» **EXERCISE GOAL**
What lines of the material below include the string "most"? Copy all of them.
(DATA SUPPLIED)
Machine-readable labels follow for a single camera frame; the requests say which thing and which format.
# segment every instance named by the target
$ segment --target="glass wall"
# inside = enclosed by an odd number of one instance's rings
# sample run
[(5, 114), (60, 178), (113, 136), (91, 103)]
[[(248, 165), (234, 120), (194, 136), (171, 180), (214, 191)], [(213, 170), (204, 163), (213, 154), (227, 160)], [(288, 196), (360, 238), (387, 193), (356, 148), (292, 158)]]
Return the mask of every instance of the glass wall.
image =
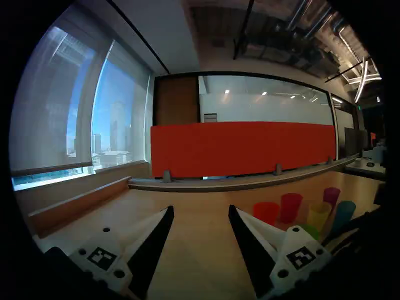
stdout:
[(145, 160), (152, 72), (106, 32), (71, 6), (36, 46), (11, 116), (15, 189)]
[(199, 78), (201, 121), (296, 122), (333, 125), (325, 92), (259, 77)]

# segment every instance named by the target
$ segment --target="red cup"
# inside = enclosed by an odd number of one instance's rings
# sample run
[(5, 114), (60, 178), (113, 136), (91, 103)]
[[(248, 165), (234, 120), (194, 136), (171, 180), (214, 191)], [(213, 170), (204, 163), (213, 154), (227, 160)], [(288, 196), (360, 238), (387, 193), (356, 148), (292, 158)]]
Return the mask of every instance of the red cup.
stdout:
[(287, 193), (280, 198), (280, 221), (288, 224), (292, 223), (299, 212), (303, 196), (298, 193)]
[(253, 206), (253, 216), (274, 226), (279, 215), (280, 206), (274, 202), (259, 202)]
[(341, 190), (336, 187), (328, 187), (323, 191), (323, 202), (328, 202), (332, 206), (330, 213), (334, 211), (340, 193)]

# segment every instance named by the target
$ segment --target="sky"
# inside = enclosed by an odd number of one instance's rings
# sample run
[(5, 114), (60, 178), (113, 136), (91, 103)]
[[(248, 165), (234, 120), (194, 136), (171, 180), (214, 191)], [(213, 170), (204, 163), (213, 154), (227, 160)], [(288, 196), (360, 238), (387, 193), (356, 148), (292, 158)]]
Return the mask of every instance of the sky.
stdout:
[[(74, 147), (80, 96), (93, 55), (93, 50), (89, 49), (86, 60), (82, 63), (75, 80), (68, 114), (67, 148), (72, 149)], [(105, 62), (94, 99), (92, 115), (92, 134), (101, 134), (102, 150), (107, 150), (110, 147), (110, 113), (112, 103), (115, 101), (124, 103), (125, 115), (121, 116), (121, 118), (124, 118), (127, 127), (130, 126), (134, 88), (135, 81), (131, 76), (108, 60)]]

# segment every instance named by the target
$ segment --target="red partition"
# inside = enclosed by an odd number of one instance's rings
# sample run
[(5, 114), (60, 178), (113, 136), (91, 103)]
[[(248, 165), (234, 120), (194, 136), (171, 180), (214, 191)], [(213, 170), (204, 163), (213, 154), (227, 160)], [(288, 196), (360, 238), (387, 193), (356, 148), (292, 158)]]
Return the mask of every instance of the red partition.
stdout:
[(333, 125), (288, 122), (215, 122), (151, 127), (154, 177), (266, 173), (335, 159)]

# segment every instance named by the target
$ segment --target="table surface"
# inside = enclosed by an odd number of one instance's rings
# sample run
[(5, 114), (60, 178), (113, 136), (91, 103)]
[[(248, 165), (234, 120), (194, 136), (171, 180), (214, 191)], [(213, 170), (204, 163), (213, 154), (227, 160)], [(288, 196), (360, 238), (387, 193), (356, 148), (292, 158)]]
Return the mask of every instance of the table surface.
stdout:
[[(367, 166), (367, 163), (374, 163), (374, 166)], [(356, 161), (353, 161), (346, 165), (345, 169), (352, 170), (352, 171), (367, 171), (371, 173), (379, 173), (379, 174), (384, 174), (386, 171), (386, 168), (383, 166), (380, 166), (379, 163), (373, 162), (370, 159), (367, 158), (361, 158), (360, 162), (357, 164)]]
[[(301, 224), (306, 221), (308, 204), (321, 202), (324, 189), (336, 187), (341, 190), (339, 202), (356, 203), (355, 218), (378, 207), (373, 201), (380, 183), (330, 171), (291, 183), (240, 191), (184, 193), (129, 189), (46, 238), (34, 239), (43, 251), (57, 246), (69, 255), (104, 227), (123, 230), (173, 205), (175, 218), (147, 298), (256, 299), (228, 219), (230, 204), (252, 214), (255, 203), (280, 203), (281, 195), (300, 193), (303, 202), (295, 223)], [(333, 216), (322, 235), (329, 232)], [(276, 226), (285, 230), (291, 224), (278, 222)]]

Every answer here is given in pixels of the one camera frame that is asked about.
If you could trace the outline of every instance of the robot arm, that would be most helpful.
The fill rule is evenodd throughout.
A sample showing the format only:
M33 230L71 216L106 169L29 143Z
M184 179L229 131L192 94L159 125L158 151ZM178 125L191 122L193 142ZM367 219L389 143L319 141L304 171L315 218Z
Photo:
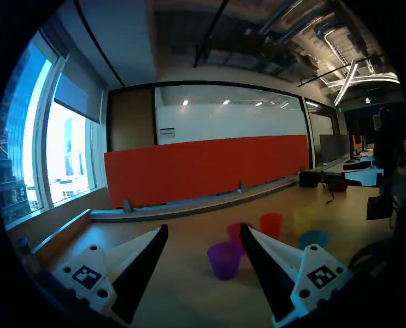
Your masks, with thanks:
M353 277L316 244L301 251L246 225L241 226L240 237L274 314L275 327L321 307Z
M74 315L84 307L83 321L101 320L101 314L129 326L167 239L162 225L110 251L91 245L36 281Z

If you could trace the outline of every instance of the glass wall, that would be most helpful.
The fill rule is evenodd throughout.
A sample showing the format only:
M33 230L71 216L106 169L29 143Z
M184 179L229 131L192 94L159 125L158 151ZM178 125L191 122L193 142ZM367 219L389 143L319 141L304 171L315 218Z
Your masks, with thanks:
M182 85L155 90L159 144L307 135L300 99L244 87Z
M29 44L0 105L0 209L5 223L42 207L33 178L33 128L51 62Z
M314 140L315 165L321 166L324 162L338 157L338 155L335 158L332 156L332 154L338 154L336 148L342 145L342 140L339 138L338 119L335 109L309 99L305 102Z

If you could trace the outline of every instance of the yellow cup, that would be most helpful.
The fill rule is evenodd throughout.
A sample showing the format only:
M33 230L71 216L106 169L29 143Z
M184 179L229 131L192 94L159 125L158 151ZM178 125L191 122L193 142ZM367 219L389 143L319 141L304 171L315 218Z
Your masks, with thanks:
M294 210L294 234L300 236L310 230L315 217L315 210L309 207L296 208Z

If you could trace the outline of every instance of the blue cup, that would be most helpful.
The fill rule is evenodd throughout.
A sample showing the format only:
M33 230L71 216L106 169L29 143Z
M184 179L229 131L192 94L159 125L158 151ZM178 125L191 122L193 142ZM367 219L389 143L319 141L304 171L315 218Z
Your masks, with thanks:
M304 250L307 246L312 244L318 244L324 247L327 244L327 234L322 230L303 232L298 239L298 247Z

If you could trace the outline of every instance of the window sill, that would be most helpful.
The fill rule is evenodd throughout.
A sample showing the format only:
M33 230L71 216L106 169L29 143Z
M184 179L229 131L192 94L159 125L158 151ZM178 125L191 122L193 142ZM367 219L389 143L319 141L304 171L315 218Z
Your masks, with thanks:
M29 219L35 218L36 216L41 215L41 214L43 214L43 213L45 213L45 212L47 212L49 210L52 210L52 209L54 209L54 208L56 208L56 207L58 207L60 205L69 204L72 201L76 200L77 198L86 196L86 195L91 194L91 193L93 193L93 192L95 192L95 191L97 191L99 189L102 189L102 188L104 188L104 187L95 187L93 189L86 190L86 191L81 192L79 194L76 194L76 195L74 195L74 196L72 196L70 198L66 198L66 199L63 199L61 201L58 201L58 202L53 204L54 205L53 207L48 208L48 209L45 209L45 208L37 209L37 210L35 210L35 211L33 211L33 212L31 212L31 213L29 213L27 215L24 215L24 216L20 217L19 219L5 225L5 230L9 231L9 230L13 229L14 227L17 227L18 225L28 221Z

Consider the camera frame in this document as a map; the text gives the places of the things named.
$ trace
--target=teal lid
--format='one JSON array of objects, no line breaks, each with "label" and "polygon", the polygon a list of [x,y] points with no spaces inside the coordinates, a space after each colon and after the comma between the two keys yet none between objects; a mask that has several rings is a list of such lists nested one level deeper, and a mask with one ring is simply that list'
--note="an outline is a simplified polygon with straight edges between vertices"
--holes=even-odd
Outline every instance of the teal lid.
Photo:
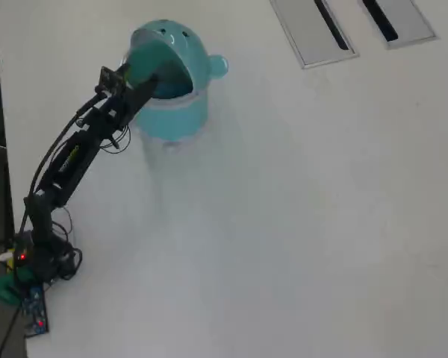
[{"label": "teal lid", "polygon": [[227,60],[219,55],[209,56],[202,41],[188,27],[170,20],[156,20],[138,28],[131,37],[126,62],[131,64],[129,83],[134,86],[152,73],[172,86],[158,89],[158,97],[200,92],[212,78],[221,78],[228,71]]}]

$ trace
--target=robotic arm
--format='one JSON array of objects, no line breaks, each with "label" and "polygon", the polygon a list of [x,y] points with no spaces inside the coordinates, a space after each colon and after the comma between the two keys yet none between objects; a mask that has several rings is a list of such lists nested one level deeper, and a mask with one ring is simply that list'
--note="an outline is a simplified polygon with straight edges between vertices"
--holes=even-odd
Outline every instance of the robotic arm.
[{"label": "robotic arm", "polygon": [[[123,132],[152,97],[158,77],[153,75],[136,88],[130,88],[126,83],[129,67],[124,64],[116,71],[102,67],[96,95],[77,111],[40,163],[30,192],[24,199],[22,225],[13,240],[13,273],[8,275],[13,275],[13,280],[6,283],[4,280],[6,287],[1,290],[4,296],[0,296],[3,300],[7,300],[7,296],[9,303],[20,302],[31,286],[50,283],[58,278],[69,280],[78,270],[81,251],[54,234],[52,211],[66,205],[104,140],[109,140],[119,149],[113,133]],[[62,142],[74,124],[80,130]],[[37,184],[50,157],[49,166]],[[33,225],[30,231],[24,230],[27,217]]]}]

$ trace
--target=teal plastic container
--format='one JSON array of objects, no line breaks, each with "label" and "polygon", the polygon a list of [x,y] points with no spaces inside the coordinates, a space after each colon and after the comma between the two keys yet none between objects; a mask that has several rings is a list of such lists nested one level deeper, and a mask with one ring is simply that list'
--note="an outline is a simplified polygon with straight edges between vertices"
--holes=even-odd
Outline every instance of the teal plastic container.
[{"label": "teal plastic container", "polygon": [[170,20],[138,28],[124,61],[131,65],[127,80],[132,87],[158,75],[153,98],[135,122],[164,142],[180,142],[199,132],[208,119],[209,83],[228,72],[223,56],[208,55],[192,30]]}]

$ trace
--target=white tabletop
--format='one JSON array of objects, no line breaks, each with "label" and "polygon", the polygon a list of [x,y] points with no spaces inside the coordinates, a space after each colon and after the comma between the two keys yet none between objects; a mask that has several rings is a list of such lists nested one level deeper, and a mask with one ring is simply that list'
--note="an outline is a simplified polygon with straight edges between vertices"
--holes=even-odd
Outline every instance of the white tabletop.
[{"label": "white tabletop", "polygon": [[391,51],[330,3],[360,57],[302,71],[267,0],[0,0],[16,223],[136,27],[183,22],[231,68],[190,145],[98,155],[30,358],[448,358],[448,0],[417,1],[439,40]]}]

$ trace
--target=metal slot cover
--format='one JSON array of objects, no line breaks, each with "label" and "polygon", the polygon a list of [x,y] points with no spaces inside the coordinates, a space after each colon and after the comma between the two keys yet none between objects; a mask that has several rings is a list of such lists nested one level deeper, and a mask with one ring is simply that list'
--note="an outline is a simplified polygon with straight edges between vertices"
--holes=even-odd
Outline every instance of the metal slot cover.
[{"label": "metal slot cover", "polygon": [[412,0],[361,0],[390,48],[436,38]]},{"label": "metal slot cover", "polygon": [[302,67],[356,56],[325,0],[270,0]]}]

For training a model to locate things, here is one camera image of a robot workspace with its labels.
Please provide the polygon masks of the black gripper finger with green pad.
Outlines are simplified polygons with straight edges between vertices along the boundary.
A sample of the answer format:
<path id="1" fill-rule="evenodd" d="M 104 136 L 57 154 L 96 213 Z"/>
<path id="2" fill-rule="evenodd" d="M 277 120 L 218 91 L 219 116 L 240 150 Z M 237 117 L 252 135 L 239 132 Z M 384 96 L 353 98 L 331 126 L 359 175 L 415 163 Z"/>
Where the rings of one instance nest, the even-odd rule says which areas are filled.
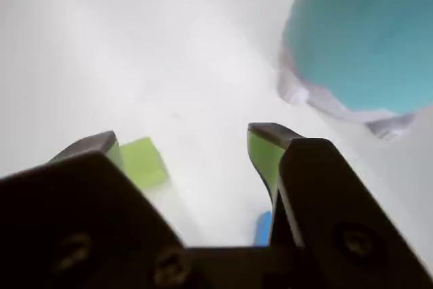
<path id="1" fill-rule="evenodd" d="M 248 155 L 273 205 L 269 242 L 288 240 L 323 288 L 431 288 L 432 277 L 327 139 L 248 125 Z"/>
<path id="2" fill-rule="evenodd" d="M 2 288 L 184 288 L 191 269 L 113 131 L 1 180 Z"/>

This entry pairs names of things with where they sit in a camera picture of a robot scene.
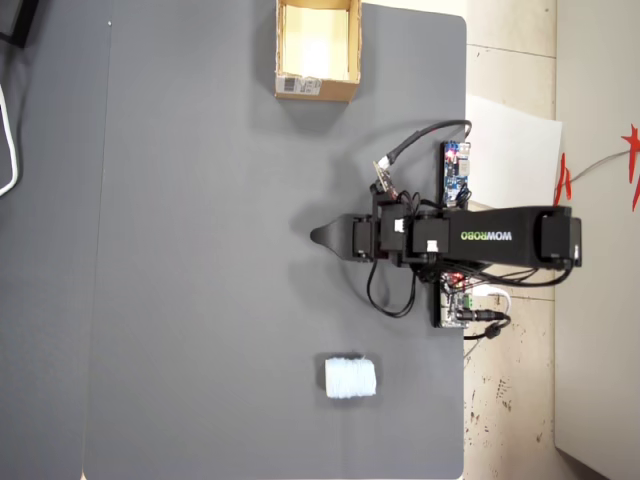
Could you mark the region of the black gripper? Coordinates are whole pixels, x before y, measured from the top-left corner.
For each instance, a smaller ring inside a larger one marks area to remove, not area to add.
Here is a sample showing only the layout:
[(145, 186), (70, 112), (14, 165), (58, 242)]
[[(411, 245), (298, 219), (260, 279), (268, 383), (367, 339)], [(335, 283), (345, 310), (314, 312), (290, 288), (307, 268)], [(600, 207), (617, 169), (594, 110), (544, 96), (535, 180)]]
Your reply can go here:
[(405, 247), (408, 205), (389, 192), (371, 188), (371, 213), (343, 214), (314, 228), (310, 239), (339, 258), (360, 262), (390, 260)]

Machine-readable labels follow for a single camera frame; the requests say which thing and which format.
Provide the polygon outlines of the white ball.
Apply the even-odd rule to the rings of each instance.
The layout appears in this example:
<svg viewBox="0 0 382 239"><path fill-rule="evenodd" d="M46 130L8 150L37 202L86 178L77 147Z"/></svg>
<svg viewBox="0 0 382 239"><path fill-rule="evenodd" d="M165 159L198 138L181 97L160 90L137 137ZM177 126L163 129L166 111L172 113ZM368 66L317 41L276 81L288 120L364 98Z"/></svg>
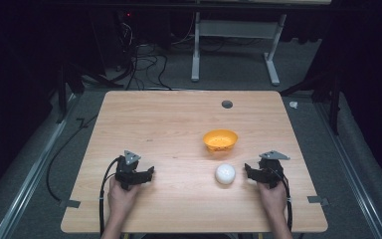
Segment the white ball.
<svg viewBox="0 0 382 239"><path fill-rule="evenodd" d="M231 184L236 177L236 170L233 165L228 163L220 164L215 171L216 180L224 185Z"/></svg>

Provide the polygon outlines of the white metal desk frame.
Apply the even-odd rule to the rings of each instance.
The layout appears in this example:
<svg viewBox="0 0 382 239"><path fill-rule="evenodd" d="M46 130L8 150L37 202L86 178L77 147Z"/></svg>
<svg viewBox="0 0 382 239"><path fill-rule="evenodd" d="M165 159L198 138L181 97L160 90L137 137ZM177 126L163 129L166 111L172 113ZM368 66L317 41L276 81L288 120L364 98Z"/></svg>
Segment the white metal desk frame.
<svg viewBox="0 0 382 239"><path fill-rule="evenodd" d="M244 39L270 39L271 49L264 53L264 61L273 86L281 82L274 63L274 56L282 35L286 14L281 14L276 22L244 22L232 20L201 20L200 13L195 14L194 49L192 57L191 81L200 79L200 38L226 37Z"/></svg>

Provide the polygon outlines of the person's left hand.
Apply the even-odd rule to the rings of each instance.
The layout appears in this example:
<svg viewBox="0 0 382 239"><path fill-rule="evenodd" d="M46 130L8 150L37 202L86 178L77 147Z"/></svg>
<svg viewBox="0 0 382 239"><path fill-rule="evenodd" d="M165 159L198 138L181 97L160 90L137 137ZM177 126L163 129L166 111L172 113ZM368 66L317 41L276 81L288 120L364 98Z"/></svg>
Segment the person's left hand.
<svg viewBox="0 0 382 239"><path fill-rule="evenodd" d="M121 188L120 182L115 178L109 181L108 205L109 220L123 221L131 211L136 195L140 189L139 185L132 185L128 190Z"/></svg>

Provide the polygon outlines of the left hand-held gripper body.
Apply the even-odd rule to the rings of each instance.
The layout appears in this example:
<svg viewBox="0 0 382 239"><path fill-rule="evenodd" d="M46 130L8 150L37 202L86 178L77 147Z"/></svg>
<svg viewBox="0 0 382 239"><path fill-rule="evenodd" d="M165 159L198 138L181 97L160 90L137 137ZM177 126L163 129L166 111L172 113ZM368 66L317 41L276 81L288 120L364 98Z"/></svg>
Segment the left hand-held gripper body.
<svg viewBox="0 0 382 239"><path fill-rule="evenodd" d="M129 150L118 158L115 179L122 189L128 190L131 185L140 183L140 177L136 171L139 160L140 156Z"/></svg>

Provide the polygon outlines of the dark computer tower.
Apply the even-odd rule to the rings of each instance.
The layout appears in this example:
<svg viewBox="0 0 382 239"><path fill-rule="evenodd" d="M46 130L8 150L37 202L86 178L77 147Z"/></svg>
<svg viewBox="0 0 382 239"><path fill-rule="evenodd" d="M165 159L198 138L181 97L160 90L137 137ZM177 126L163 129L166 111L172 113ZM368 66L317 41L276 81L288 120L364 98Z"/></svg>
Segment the dark computer tower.
<svg viewBox="0 0 382 239"><path fill-rule="evenodd" d="M91 11L90 16L104 67L118 72L125 70L135 49L126 13L100 9Z"/></svg>

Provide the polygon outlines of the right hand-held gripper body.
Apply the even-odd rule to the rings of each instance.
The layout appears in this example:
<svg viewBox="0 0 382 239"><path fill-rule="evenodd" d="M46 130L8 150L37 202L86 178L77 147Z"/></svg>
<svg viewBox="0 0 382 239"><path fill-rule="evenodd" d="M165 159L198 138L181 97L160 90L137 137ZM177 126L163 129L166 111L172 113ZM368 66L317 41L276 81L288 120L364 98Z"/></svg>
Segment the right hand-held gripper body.
<svg viewBox="0 0 382 239"><path fill-rule="evenodd" d="M261 183L267 183L270 188L275 188L285 178L281 161L290 160L290 157L281 152L270 150L261 153L260 158Z"/></svg>

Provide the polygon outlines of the orange bowl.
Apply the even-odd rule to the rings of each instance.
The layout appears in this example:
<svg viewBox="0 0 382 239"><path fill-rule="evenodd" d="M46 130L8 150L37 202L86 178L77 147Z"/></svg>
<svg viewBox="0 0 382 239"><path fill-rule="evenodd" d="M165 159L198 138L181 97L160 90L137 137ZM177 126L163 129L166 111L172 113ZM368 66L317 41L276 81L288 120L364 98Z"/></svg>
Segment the orange bowl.
<svg viewBox="0 0 382 239"><path fill-rule="evenodd" d="M203 136L203 142L211 151L225 151L234 147L238 141L238 135L229 129L213 129Z"/></svg>

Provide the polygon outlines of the black metal stand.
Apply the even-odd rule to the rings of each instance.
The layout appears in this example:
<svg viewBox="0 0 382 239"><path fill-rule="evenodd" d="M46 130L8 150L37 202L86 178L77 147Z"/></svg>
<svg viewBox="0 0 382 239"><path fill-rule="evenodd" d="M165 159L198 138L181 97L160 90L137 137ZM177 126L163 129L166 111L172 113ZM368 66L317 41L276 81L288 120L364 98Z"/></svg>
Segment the black metal stand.
<svg viewBox="0 0 382 239"><path fill-rule="evenodd" d="M338 134L337 118L339 113L340 80L341 73L339 71L327 71L280 91L280 95L287 97L298 91L312 90L311 100L314 103L329 101L328 123L333 133Z"/></svg>
<svg viewBox="0 0 382 239"><path fill-rule="evenodd" d="M65 117L68 115L68 99L67 99L67 89L76 95L81 95L85 91L85 86L83 85L82 76L90 77L92 80L98 83L110 87L110 88L122 88L122 85L111 82L110 80L104 78L103 76L94 74L79 65L74 63L65 62L62 63L58 69L58 79L57 79L57 90L58 90L58 109L59 116L57 123L61 123Z"/></svg>

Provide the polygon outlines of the person's right hand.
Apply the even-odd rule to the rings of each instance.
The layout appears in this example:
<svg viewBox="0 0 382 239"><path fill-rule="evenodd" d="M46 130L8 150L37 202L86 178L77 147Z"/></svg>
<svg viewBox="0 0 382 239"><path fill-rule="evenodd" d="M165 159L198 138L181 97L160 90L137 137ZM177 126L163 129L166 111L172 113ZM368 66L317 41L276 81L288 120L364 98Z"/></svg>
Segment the person's right hand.
<svg viewBox="0 0 382 239"><path fill-rule="evenodd" d="M278 184L270 188L265 183L257 183L260 190L262 205L270 219L284 218L287 207L287 195L285 187Z"/></svg>

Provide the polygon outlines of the grey metal floor rail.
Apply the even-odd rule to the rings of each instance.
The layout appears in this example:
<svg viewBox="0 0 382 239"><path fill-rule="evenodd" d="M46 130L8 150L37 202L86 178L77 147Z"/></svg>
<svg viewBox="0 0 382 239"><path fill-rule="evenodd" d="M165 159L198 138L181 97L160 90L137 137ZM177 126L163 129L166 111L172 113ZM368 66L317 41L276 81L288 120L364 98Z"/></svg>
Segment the grey metal floor rail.
<svg viewBox="0 0 382 239"><path fill-rule="evenodd" d="M355 168L351 157L346 151L340 136L337 135L332 127L329 125L328 113L323 104L314 105L317 114L323 122L334 147L337 150L339 163L346 176L347 182L354 194L357 204L370 228L375 239L382 239L382 219L378 214L377 208L374 202L367 192L364 183L360 178L360 171Z"/></svg>
<svg viewBox="0 0 382 239"><path fill-rule="evenodd" d="M52 134L48 138L44 149L41 151L38 159L33 163L18 193L0 223L0 239L10 239L12 236L41 180L42 175L44 174L45 167L49 164L49 155L65 129L66 124L67 121L61 119L61 121L57 122L53 127Z"/></svg>
(End DATA SUPPLIED)
» **COMPLETED EXERCISE**
If you could trace the outline of every instance of the robot arm, that would be most helpful.
If you could trace the outline of every instance of the glass wall, that would be most helpful.
If you could trace the outline of every instance of the yellow cup, that would be most helpful.
If you could trace the outline of every instance of the blue cup, that would be most helpful.
If you could trace the outline of every instance of the window sill, that would be most helpful.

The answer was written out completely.